At this point BNXT_STATE_OPEN is still set and the pending counter has not
been drained yet (that happens inside __bnxt_close_nic()). The net/tls
core only holds device_offload_lock for read on the add path and does not
synchronize with .ndo_stop, so bnxt_ktls_dev_add() can run in parallel
with bnxt_crypto_del_all() and call into bnxt_key_ctx_alloc_one(), which
modifies kctx->list with list_add_tail_rcu() under kctx->lock.
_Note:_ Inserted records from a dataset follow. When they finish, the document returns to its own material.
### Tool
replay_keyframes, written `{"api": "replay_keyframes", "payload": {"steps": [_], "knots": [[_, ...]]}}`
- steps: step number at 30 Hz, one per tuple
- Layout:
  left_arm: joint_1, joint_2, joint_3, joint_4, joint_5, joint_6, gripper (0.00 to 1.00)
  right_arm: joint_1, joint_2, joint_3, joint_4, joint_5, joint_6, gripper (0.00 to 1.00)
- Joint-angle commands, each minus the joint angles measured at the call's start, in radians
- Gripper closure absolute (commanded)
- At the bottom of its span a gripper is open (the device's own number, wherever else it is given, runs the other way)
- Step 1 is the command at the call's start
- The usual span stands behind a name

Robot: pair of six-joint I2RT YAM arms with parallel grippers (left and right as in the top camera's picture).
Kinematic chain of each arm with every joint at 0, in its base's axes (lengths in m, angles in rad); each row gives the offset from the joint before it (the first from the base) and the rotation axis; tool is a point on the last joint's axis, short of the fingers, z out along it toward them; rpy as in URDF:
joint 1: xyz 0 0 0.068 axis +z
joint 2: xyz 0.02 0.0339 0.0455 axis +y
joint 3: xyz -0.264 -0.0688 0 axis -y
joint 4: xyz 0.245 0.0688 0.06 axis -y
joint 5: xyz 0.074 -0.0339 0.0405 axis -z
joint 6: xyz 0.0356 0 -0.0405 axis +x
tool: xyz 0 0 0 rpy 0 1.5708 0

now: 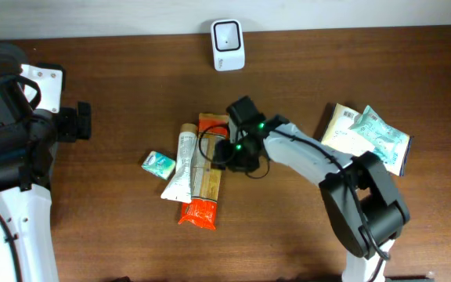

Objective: Scan the item barcode
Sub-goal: 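Reach the right gripper to the red-orange package in the pile, then grasp the red-orange spaghetti package with the right gripper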

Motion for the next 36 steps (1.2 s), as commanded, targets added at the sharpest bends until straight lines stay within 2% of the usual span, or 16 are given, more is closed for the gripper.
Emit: {"api": "replay_keyframes", "payload": {"steps": [1,5,6,8,10,12,16,19,22,24,27,30,31,33,34,36], "knots": [[0.003,0.001,0.004,0.002,0.01,0.015,0.01,0.029,0.006,-0.075,0.084,-0.006,0.115,0.53],[0.004,0.001,0.004,0.002,0.01,0.015,0.01,0.055,0.009,-0.119,0.196,-0.003,0.142,0.55],[0.003,0.001,0.004,0.002,0.01,0.015,0.01,0.062,0.01,-0.119,0.2,0.006,0.142,0.62],[0.003,0.001,0.004,0.002,0.01,0.015,0.01,0.068,0.01,-0.119,0.2,0.017,0.142,0.85],[0.003,0.001,0.004,0.002,0.01,0.015,0.01,0.068,0.009,-0.119,0.2,0.008,0.142,0.96],[0.003,0.001,0.004,0.002,0.01,0.015,0.01,0.068,0.007,-0.119,0.2,-0.007,0.137,0.96],[0.003,0.001,0.004,0.002,0.01,0.015,0.01,0.045,-0.061,-0.106,0.153,-0.038,0.026,0.96],[0.003,0.001,0.004,0.002,0.01,0.015,0.01,0.014,-0.149,-0.033,-0.026,-0.027,-0.124,0.96],[0.003,0.001,0.004,0.002,0.01,0.015,0.01,0.009,-0.171,0.175,-0.4,0.209,-0.275,0.96],[0.003,0.001,0.004,0.002,0.01,0.015,0.01,0.021,-0.171,0.278,-0.552,0.419,-0.286,0.96],[0.004,0.001,0.004,0.002,0.01,0.015,0.01,0.042,-0.158,0.297,-0.611,0.618,-0.281,0.96],[0.003,0.001,0.004,0.002,0.01,0.015,0.01,0.045,-0.09,0.297,-0.624,0.648,-0.278,0.96],[0.004,0.001,0.004,0.002,0.01,0.015,0.01,0.036,-0.072,0.297,-0.625,0.648,-0.278,0.92],[0.004,0.001,0.004,0.002,0.01,0.015,0.01,-0.017,-0.069,0.297,-0.626,0.584,-0.285,0.63],[0.004,0.001,0.004,0.002,0.01,0.015,0.01,-0.051,-0.069,0.297,-0.63,0.527,-0.313,0.57],[0.003,0.001,0.004,0.002,0.01,0.015,0.01,-0.156,-0.069,0.281,-0.637,0.298,-0.469,0.35]]}}
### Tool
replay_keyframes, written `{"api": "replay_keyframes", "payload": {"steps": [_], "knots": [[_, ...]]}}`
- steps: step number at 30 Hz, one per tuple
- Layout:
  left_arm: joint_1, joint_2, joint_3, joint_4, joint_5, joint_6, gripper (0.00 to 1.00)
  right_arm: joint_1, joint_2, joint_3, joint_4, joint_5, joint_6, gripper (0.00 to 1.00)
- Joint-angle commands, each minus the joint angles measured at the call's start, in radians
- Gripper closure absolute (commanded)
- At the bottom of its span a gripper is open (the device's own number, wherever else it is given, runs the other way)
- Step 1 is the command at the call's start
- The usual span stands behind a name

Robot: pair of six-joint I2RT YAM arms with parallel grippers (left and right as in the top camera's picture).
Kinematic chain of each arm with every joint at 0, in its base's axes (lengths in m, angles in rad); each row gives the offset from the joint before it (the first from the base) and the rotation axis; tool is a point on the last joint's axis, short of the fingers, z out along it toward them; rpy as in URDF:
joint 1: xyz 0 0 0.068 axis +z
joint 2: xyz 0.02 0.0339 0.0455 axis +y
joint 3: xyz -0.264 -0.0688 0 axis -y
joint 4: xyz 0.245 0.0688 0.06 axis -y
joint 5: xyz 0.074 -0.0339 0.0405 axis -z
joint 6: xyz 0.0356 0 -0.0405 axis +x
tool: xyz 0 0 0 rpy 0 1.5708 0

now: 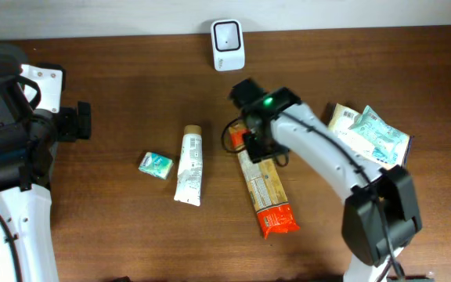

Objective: Scan the item barcode
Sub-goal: 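Grasp the red-orange spaghetti package with the right gripper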

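The long orange snack packet (268,192) with a beige label lies slanted right of the table's middle, its orange lower end pointing to the front right. My right gripper (249,142) sits over its upper end and appears shut on it. The white barcode scanner (228,45) stands at the far edge, beyond the gripper. My left gripper (80,121) rests at the far left, away from all items; its fingers cannot be made out.
A white tube (189,166) lies left of the packet, with a small teal packet (156,164) further left. A beige pouch (349,133) with a teal packet (378,135) on top of it lies at the right.
The orange packet has left the tube's side and now lies further right, turned slantwise, with my right gripper at its upper end. The tube has shifted slightly. The left arm is unchanged.
My right arm was first up by the scanner, then at the far right beside the beige pouch and teal packet lying there. Then it reached the orange packet next to the tube. Now the packet has been drawn away to the right.
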Motion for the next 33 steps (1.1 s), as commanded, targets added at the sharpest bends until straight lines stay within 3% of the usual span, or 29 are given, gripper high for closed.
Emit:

bnxt_crypto_del_all() walks the same list with plain list_for_each_entry()
(no rcu_read_lock, no kctx->lock), while the alloc/free helpers explicitly
use list_*_rcu primitives:

> +void bnxt_crypto_del_all(struct bnxt *bp)
> +{
> +	struct bnxt_crypto_info *crypto = bp->crypto_info;
> +	struct bnxt_kid_info *kid;
> +	struct bnxt_kctx *kctx;
> +	int i;
> +
> +	if (!crypto)
> +		return;
> +
> +	/* Shutting down, no need to protect the lists. */
> +	for (i = 0; i < BNXT_MAX_CRYPTO_KEY_TYPE; i++) {
> +		kctx = &crypto->kctx[i];
> +		list_for_each_entry(kid, &kctx->list, list)
> +			bnxt_crypto_del_all_kids(bp, kid);
> +		kctx->epoch++;
> +	}
> +}

The "Shutting down, no need to protect the lists" comment seems to assume
no concurrent mutation, but with this call site preceding the OPEN-flag
clear and pending-drain, can a concurrent tls_dev_add insert a new kid
mid-traversal? The same applies to the call from bnxt_fw_reset_close()
below.

A second concern is in bnxt_crypto_del_all_kids():

> +static void bnxt_crypto_del_all_kids(struct bnxt *bp, struct bnxt_kid_info *kid)
> +{
> +	int i, rc;
> +
> +	for (i = 0; i < kid->count; i++) {
> +		if (!test_bit(i, kid->ids)) {
> +			rc = bnxt_crypto_del(bp, kid->type, kid->kind,
> +					     kid->start_id + i);
> +			if (!rc)
> +				set_bit(i, kid->ids);
> +		}
> +	}
> +}

The sequence test_bit(i) -> bnxt_crypto_del() (which can sleep inside
bnxt_xmit_crypto_cmd()) -> set_bit(i) is not atomic. If a concurrent
bnxt_free_one_kctx() does set_bit(i) and a subsequent bnxt_alloc_one_kctx()
reissues the same KID via test_and_clear_bit(i) during that sleep, can the
trailing set_bit() in this loop then mark an in-use slot as free, so the
next allocation hands the same KID out to a second TLS socket?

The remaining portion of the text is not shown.